Start with 10 free hours and have your integration in production in less than a day. Test Solaria-1 on your own multilingual audio to see how it handles language detection, accent-heavy speech, and code-switching before committing to a vendor decision.
FAQs
What is the most accurate STT API for non-English languages?
Solaria-1 covers 100+ languages with average 29% lower WER on conversational speech than alternatives, benchmarked across 8 providers, 7 datasets, and 74+ hours of audio. For low-resource languages including Tagalog, Bengali, Tamil, and Javanese, Gladia supports 42 languages not available through any other API-level STT provider.
How does code-switching affect transcription costs?
It depends on whether your provider charges for code-switching detection as a separate feature. On Gladia's Starter and Growth plans, code-switching detection is included in the base per-hour rate with no add-on fees, so at 10,000 hours/month on Growth, the all-in cost starts from $2,000/month at the Growth floor rate (subject to commitment tier) versus providers who bill diarization and enrichment features separately on top of the base transcription rate.

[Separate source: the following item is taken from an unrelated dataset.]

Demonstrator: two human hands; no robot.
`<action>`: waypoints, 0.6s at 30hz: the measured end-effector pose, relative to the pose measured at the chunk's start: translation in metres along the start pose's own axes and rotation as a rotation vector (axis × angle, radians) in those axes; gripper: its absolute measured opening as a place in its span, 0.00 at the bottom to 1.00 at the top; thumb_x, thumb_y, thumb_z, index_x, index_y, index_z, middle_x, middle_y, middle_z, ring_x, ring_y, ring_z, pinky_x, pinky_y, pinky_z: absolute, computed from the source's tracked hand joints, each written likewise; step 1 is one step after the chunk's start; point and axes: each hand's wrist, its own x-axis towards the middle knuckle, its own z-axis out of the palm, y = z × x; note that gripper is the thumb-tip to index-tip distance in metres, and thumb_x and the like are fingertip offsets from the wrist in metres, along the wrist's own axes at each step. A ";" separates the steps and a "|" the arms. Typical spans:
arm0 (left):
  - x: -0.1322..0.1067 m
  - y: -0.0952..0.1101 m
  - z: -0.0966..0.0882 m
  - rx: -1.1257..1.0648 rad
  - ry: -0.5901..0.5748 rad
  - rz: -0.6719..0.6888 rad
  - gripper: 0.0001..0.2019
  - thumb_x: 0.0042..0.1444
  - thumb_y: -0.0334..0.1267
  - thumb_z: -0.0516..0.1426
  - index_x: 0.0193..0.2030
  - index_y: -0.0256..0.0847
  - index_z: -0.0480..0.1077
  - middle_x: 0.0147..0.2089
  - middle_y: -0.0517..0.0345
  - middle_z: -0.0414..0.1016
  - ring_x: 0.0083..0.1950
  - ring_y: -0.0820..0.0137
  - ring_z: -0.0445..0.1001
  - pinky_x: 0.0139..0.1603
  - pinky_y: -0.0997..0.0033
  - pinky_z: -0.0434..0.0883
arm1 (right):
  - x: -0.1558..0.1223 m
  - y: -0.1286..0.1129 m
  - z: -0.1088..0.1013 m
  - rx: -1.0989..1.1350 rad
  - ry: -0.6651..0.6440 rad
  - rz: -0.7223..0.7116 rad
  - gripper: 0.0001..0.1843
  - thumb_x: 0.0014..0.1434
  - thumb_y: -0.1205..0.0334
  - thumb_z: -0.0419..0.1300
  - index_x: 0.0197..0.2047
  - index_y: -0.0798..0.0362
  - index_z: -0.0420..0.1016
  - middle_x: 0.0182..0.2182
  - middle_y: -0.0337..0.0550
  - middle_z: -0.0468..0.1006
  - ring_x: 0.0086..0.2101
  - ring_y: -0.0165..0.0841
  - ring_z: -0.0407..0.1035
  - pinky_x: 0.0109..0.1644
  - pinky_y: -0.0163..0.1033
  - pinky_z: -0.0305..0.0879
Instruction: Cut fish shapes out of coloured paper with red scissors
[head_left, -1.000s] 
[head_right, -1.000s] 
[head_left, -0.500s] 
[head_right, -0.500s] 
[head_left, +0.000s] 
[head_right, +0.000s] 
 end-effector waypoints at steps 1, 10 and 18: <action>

Does async or real-time transcription handle code-switching better?
Async (batch) produces consistently better code-switching accuracy because the model processes the full audio context before committing to output. Real-time mode at ~300ms latency supports code-switching but works on shorter audio windows, which increases language boundary misclassification. For meeting assistants and CCaaS post-call analysis, async is the right default.
What is Gladia's data policy for multilingual audio on paid plans?
On Growth and Enterprise plans, customer audio is never used to retrain Solaria-1, with no opt-out action required. On the Starter plan, customer data can be used for model training by default.
Key terms glossary
Word Error Rate (WER): The standard ASR evaluation metric, which counts substitutions, deletions, and insertions relative to the total reference word count. A lower WER indicates fewer transcription errors, but WER does not weight errors by their downstream impact on meaning.
Match Error Rate (MER): A complementary metric to WER that adjusts for insertions in the denominator. MER gives a cleaner view of what proportion of all word matches are errors and is more sensitive than WER to failures that affect downstream LLM tasks.
Code-switching: The practice of alternating between two or more languages within a conversation, either within a single sentence (intra-sentential) or at sentence boundaries (inter-sentential). For STT systems, code-switching is one of the primary causes of accuracy degradation in production.
Diarization: The process of segmenting audio by speaker identity, labeling who said what and when. In Gladia, diarization is powered by pyannoteAI Precision-2 and is available in async mode only.
Low-resource language: A language with limited publicly available transcribed training data, resulting in higher WER on ASR models compared to high-resource languages. Examples include Javanese, Haitian Creole, and Maori.
Async transcription: A batch transcription workflow where the full audio file is processed before output is finalized. Async mode enables full-context language detection, higher diarization accuracy, and better code-switching resolution compared to real-time streaming.